▸ EXERCISE AIM
Find the line with "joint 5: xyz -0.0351" in the entries below, then reproduce it and every line after it down to and including the line with "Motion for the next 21", exactly.

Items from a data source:
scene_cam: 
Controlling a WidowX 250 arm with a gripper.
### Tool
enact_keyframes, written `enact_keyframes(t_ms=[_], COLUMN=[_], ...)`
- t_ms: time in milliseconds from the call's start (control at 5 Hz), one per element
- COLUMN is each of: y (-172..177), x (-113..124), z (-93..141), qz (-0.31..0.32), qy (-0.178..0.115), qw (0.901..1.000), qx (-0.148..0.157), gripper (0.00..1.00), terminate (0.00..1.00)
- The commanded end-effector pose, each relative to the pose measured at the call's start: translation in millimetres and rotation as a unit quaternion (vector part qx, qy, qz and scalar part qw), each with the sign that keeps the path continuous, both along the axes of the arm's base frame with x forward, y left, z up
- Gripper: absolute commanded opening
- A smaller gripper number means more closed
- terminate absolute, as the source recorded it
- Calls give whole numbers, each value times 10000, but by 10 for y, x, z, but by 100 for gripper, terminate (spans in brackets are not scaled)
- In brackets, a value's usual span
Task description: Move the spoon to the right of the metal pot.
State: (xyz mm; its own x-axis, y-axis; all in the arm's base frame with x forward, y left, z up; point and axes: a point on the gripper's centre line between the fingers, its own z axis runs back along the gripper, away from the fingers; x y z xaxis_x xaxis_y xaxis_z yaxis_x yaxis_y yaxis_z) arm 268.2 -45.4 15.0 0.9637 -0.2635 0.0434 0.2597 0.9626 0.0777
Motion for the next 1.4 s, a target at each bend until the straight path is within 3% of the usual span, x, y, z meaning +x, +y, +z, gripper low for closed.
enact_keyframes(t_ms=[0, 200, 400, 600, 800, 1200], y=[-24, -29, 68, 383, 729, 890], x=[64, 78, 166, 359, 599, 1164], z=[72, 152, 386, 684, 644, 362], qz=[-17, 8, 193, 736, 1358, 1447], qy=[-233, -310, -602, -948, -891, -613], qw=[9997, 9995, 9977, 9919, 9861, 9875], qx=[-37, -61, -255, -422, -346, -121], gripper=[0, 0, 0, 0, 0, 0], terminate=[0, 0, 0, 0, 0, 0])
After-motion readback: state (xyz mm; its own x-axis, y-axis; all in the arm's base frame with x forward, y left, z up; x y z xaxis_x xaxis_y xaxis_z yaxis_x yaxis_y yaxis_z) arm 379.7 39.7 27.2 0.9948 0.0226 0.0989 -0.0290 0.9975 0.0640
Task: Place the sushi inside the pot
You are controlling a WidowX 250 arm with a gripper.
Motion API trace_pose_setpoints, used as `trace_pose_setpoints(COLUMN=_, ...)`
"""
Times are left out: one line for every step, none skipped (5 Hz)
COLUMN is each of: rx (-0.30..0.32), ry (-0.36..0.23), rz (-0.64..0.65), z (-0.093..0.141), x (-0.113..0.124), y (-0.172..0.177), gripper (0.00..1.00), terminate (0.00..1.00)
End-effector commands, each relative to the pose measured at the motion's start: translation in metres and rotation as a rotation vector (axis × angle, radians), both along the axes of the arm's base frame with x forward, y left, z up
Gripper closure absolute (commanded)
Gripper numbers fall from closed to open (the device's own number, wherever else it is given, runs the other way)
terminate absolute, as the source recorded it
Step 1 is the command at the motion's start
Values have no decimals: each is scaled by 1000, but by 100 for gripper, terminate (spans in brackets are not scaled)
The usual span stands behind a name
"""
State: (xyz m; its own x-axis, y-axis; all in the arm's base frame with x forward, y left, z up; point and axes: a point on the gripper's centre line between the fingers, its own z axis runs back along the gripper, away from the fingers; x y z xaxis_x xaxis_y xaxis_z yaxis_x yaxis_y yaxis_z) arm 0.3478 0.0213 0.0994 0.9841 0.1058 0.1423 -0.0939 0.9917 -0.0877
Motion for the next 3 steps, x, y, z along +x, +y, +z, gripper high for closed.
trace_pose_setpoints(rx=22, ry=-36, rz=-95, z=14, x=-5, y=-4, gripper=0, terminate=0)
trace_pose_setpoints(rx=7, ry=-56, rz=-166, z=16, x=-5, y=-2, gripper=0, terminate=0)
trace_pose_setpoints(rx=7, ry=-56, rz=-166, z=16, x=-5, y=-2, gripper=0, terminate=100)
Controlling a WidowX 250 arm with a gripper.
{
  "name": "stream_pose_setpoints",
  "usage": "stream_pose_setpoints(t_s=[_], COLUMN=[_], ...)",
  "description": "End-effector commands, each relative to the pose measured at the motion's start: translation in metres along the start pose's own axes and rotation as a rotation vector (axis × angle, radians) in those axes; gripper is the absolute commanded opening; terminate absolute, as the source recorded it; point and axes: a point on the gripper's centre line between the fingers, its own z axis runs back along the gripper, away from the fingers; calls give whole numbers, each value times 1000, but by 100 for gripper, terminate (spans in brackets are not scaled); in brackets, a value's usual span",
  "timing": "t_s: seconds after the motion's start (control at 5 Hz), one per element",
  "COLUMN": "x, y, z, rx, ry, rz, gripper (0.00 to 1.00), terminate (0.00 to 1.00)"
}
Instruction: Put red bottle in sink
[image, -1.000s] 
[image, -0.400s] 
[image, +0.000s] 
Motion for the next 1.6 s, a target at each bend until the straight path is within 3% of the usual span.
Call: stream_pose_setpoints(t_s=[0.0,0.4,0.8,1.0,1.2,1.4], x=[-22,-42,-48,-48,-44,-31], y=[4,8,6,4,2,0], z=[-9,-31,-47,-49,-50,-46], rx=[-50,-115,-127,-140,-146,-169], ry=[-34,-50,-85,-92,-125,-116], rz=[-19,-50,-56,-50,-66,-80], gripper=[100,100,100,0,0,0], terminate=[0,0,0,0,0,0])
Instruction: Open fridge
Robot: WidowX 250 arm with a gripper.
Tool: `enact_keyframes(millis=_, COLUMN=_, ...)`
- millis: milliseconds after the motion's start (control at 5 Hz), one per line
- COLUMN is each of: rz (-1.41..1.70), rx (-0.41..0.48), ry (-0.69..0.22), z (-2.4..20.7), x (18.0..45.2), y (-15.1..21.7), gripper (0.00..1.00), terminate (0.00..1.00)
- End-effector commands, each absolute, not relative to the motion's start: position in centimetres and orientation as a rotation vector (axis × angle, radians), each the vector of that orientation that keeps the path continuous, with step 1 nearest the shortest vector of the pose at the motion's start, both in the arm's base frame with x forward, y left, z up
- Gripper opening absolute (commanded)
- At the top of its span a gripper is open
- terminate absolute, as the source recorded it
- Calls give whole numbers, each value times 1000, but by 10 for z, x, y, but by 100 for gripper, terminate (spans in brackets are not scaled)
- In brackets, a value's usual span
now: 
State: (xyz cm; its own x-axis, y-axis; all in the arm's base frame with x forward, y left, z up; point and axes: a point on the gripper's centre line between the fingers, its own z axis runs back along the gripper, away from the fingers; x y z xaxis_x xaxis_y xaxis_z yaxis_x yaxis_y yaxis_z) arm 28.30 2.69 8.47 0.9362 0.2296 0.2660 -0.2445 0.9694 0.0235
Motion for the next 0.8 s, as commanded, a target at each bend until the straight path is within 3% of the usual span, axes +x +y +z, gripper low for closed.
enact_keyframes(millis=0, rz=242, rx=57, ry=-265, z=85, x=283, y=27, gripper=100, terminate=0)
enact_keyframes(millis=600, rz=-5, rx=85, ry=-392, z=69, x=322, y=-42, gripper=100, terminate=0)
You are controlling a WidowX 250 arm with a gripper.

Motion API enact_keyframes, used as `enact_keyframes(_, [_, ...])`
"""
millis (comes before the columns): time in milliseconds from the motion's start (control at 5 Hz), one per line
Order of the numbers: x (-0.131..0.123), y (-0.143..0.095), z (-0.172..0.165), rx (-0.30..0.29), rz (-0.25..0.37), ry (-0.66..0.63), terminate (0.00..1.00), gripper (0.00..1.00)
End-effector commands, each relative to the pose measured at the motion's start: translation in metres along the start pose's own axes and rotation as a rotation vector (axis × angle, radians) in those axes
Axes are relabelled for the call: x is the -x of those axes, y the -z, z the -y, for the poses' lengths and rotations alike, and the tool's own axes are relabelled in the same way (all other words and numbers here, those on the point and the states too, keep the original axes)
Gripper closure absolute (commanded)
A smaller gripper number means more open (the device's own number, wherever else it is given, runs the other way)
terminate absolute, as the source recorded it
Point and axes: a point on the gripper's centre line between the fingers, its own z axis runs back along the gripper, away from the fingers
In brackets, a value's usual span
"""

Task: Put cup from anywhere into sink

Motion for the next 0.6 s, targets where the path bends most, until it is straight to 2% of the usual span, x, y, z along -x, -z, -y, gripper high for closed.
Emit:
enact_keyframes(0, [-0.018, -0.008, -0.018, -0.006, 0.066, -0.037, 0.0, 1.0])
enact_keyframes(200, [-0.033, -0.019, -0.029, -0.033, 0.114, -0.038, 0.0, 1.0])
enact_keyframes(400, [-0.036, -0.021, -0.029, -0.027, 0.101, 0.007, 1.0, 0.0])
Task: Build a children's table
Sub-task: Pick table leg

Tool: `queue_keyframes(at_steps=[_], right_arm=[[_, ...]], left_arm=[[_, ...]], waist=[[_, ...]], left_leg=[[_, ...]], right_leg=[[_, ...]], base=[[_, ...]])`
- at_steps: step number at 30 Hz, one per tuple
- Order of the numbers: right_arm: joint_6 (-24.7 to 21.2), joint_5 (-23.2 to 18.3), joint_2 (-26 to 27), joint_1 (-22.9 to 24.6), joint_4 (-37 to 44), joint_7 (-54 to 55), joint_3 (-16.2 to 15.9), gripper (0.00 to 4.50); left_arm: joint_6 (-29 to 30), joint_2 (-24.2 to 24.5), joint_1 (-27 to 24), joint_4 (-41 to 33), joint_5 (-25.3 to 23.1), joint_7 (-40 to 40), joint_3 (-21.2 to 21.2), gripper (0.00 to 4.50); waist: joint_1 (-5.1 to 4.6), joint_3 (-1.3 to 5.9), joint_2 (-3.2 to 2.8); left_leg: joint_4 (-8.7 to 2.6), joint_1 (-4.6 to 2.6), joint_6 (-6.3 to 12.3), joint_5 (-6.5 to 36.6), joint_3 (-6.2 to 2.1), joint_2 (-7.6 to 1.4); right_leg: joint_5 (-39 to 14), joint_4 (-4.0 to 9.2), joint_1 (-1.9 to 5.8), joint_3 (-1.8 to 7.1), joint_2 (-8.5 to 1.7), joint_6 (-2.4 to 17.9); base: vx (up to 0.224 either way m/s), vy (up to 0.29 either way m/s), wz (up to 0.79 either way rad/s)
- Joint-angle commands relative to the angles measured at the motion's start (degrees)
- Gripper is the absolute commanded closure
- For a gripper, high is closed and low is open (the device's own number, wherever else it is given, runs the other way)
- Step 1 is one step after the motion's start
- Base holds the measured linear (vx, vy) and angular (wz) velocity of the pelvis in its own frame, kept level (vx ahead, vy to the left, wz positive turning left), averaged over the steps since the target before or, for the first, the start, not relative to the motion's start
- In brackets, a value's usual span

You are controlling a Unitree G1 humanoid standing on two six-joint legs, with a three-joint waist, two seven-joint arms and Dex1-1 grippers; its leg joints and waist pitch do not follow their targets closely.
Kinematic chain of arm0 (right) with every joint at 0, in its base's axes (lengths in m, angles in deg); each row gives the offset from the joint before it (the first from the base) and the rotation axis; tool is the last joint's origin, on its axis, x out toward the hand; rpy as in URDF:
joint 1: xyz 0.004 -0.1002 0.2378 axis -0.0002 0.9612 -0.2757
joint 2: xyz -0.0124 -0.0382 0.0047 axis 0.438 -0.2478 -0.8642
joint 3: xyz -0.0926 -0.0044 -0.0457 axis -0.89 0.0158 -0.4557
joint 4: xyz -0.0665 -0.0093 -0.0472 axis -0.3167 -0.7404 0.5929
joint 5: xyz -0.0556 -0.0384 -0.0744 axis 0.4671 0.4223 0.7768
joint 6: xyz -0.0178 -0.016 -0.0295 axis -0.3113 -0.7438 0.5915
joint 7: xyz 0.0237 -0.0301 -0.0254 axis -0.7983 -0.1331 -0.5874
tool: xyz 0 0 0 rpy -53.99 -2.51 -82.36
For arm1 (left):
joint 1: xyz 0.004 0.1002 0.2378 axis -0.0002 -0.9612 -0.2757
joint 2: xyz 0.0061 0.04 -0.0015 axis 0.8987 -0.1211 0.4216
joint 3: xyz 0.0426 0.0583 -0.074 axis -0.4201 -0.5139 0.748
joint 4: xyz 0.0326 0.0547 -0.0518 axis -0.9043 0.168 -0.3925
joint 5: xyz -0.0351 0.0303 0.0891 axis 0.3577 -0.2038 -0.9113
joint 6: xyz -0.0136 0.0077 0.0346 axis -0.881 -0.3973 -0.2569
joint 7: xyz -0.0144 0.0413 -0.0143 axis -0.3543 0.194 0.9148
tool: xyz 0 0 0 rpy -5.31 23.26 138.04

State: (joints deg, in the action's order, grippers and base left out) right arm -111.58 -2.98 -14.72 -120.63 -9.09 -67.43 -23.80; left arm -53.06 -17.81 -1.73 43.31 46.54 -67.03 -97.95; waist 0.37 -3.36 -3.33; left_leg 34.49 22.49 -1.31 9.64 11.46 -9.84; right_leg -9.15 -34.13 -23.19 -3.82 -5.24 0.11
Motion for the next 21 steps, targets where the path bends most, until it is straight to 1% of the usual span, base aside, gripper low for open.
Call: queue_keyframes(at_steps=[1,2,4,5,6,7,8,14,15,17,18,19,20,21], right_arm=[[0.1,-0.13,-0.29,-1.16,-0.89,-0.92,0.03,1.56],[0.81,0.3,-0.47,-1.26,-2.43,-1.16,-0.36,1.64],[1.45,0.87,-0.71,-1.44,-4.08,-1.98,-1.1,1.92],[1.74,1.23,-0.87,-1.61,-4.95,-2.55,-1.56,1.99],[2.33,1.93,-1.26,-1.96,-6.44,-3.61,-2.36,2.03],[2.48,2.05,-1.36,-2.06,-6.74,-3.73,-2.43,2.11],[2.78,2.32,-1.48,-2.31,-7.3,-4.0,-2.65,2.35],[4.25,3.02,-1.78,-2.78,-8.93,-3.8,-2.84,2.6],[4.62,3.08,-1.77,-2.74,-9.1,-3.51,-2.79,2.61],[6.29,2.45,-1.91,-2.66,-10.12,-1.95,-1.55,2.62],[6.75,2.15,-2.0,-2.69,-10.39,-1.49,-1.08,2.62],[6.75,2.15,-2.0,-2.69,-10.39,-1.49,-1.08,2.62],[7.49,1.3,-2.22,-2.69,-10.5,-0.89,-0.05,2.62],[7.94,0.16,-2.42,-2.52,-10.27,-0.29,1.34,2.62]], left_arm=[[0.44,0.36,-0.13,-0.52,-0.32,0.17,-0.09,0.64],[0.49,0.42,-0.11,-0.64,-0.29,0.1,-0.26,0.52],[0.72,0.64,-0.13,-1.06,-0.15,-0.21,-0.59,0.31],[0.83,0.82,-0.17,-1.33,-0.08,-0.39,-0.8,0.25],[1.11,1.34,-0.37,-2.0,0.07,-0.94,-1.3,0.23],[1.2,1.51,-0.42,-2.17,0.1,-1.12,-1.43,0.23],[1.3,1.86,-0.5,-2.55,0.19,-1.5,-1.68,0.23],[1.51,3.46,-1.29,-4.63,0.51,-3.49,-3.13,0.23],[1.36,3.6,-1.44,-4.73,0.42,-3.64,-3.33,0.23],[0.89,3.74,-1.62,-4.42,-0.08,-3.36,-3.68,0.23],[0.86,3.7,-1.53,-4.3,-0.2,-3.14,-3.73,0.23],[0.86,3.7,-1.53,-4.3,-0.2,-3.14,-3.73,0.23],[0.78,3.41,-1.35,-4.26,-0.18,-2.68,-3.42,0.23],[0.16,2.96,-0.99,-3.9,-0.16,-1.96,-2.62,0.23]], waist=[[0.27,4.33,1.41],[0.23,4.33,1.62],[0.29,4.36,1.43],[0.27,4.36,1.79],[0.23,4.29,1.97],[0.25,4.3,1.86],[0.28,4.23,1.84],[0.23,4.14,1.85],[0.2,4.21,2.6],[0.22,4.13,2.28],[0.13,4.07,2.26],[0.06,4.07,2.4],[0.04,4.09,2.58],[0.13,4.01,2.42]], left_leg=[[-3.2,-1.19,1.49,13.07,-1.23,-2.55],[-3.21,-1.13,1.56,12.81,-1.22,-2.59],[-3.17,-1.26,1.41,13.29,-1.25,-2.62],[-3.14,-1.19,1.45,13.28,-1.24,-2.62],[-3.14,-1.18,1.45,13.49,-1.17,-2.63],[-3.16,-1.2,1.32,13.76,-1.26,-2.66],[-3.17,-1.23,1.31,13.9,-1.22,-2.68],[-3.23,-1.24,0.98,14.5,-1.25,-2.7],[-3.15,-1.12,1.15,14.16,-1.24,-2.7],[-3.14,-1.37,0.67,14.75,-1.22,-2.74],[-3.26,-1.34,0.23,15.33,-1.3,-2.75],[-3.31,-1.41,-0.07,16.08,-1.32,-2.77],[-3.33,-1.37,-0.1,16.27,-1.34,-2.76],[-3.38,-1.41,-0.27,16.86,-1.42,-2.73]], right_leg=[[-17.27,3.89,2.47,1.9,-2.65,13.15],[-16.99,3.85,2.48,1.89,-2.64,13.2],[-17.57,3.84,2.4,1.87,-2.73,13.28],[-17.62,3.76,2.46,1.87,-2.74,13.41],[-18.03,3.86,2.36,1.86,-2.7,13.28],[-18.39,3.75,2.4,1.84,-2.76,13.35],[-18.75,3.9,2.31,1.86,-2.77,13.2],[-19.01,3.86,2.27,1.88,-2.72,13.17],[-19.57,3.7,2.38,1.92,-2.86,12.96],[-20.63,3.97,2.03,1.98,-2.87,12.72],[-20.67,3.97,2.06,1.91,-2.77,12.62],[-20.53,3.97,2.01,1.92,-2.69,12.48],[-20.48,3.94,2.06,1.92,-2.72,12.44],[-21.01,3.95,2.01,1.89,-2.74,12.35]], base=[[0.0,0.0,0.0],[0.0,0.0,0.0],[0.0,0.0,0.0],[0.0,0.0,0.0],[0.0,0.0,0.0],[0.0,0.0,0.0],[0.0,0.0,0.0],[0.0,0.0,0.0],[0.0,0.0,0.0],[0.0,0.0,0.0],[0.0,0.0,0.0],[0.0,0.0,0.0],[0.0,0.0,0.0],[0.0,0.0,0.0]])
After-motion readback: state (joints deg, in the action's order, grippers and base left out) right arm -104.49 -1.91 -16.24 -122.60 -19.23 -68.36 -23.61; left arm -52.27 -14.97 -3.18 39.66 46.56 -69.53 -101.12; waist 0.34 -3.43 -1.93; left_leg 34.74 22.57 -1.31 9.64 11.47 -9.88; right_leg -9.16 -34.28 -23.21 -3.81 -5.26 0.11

▸ SOLUTION FOR THIS EXERCISE
joint 5: xyz -0.0351 0.0303 0.0891 axis 0.3577 -0.2038 -0.9113
joint 6: xyz -0.0136 0.0077 0.0346 axis -0.881 -0.3973 -0.2569
joint 7: xyz -0.0144 0.0413 -0.0143 axis -0.3543 0.194 0.9148
tool: xyz 0 0 0 rpy -5.31 23.26 138.04

State: (joints deg, in the action's order, grippers and base left out) right arm -111.58 -2.98 -14.72 -120.63 -9.09 -67.43 -23.80; left arm -53.06 -17.81 -1.73 43.31 46.54 -67.03 -97.95; waist 0.37 -3.36 -3.33; left_leg 34.49 22.49 -1.31 9.64 11.46 -9.84; right_leg -9.15 -34.13 -23.19 -3.82 -5.24 0.11
Motion for the next 21 steps, targets where the path bends most, until it is straight to 1% of the usual span, base aside, gripper low for open.

The exercise was answered completely.